• Try it: Retype the tail of the data exactly, starting at the line containing "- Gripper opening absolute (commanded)" and stopping at the last line.

((

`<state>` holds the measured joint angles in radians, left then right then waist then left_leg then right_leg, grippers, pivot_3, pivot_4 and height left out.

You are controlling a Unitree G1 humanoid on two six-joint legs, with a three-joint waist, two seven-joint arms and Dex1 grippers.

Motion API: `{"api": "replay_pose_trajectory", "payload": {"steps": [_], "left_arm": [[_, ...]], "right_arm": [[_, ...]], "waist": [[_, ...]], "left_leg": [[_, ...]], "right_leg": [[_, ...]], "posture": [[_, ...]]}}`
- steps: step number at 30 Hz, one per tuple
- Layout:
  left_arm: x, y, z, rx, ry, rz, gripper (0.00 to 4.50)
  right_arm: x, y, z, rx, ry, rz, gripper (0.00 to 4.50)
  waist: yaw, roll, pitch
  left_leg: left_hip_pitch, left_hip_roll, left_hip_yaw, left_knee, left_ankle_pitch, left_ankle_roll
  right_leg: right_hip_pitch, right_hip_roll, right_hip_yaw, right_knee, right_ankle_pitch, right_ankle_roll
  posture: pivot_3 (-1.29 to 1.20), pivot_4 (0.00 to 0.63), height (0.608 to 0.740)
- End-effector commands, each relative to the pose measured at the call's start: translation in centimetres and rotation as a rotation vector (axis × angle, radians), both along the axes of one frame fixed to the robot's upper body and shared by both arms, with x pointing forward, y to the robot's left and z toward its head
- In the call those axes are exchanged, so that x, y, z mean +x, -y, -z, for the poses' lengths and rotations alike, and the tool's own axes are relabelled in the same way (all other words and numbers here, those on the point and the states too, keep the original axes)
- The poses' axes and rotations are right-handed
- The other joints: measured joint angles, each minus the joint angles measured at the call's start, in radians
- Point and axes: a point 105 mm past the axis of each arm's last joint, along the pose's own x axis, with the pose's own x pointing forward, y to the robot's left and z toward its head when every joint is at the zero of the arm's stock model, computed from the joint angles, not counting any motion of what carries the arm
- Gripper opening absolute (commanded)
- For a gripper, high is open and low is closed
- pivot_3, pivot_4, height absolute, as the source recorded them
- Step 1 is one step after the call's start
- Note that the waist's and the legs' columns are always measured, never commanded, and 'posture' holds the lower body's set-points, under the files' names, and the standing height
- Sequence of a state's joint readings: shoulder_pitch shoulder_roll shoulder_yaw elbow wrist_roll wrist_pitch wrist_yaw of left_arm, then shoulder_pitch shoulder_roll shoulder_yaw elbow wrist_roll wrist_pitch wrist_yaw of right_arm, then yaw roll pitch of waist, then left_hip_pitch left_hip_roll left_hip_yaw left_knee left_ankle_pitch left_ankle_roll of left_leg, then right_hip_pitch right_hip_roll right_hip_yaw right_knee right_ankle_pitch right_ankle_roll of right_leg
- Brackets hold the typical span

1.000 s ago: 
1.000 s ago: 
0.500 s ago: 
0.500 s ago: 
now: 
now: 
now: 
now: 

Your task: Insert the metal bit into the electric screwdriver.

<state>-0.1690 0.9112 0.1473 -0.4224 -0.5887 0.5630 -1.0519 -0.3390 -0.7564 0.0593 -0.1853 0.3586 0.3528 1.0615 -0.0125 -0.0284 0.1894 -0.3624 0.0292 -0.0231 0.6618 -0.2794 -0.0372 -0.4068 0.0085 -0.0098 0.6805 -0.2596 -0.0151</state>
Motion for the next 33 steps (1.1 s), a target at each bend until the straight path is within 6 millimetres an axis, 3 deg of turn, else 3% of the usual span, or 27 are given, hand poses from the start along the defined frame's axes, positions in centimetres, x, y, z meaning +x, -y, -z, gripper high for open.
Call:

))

• Completed task:
- Gripper opening absolute (commanded)
- For a gripper, high is open and low is closed
- pivot_3, pivot_4, height absolute, as the source recorded them
- Step 1 is one step after the call's start
- Note that the waist's and the legs' columns are always measured, never commanded, and 'posture' holds the lower body's set-points, under the files' names, and the standing height
- Sequence of a state's joint readings: shoulder_pitch shoulder_roll shoulder_yaw elbow wrist_roll wrist_pitch wrist_yaw of left_arm, then shoulder_pitch shoulder_roll shoulder_yaw elbow wrist_roll wrist_pitch wrist_yaw of right_arm, then yaw roll pitch of waist, then left_hip_pitch left_hip_roll left_hip_yaw left_knee left_ankle_pitch left_ankle_roll of left_leg, then right_hip_pitch right_hip_roll right_hip_yaw right_knee right_ankle_pitch right_ankle_roll of right_leg
- Brackets hold the typical span

1.000 s ago: 
1.000 s ago: 
0.500 s ago: 
0.500 s ago: 
now: 
now: 
now: 
now: 

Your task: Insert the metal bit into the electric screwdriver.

<state>-0.1690 0.9112 0.1473 -0.4224 -0.5887 0.5630 -1.0519 -0.3390 -0.7564 0.0593 -0.1853 0.3586 0.3528 1.0615 -0.0125 -0.0284 0.1894 -0.3624 0.0292 -0.0231 0.6618 -0.2794 -0.0372 -0.4068 0.0085 -0.0098 0.6805 -0.2596 -0.0151</state>
Motion for the next 33 steps (1.1 s), a target at each bend until the straight path is within 6 millimetres an axis, 3 deg of turn, else 3% of the usual span, or 27 are given, hand poses from the start along the defined frame's axes, positions in centimetres, x, y, z meaning +x, -y, -z, gripper high for open.
Call:

No further output is needed here.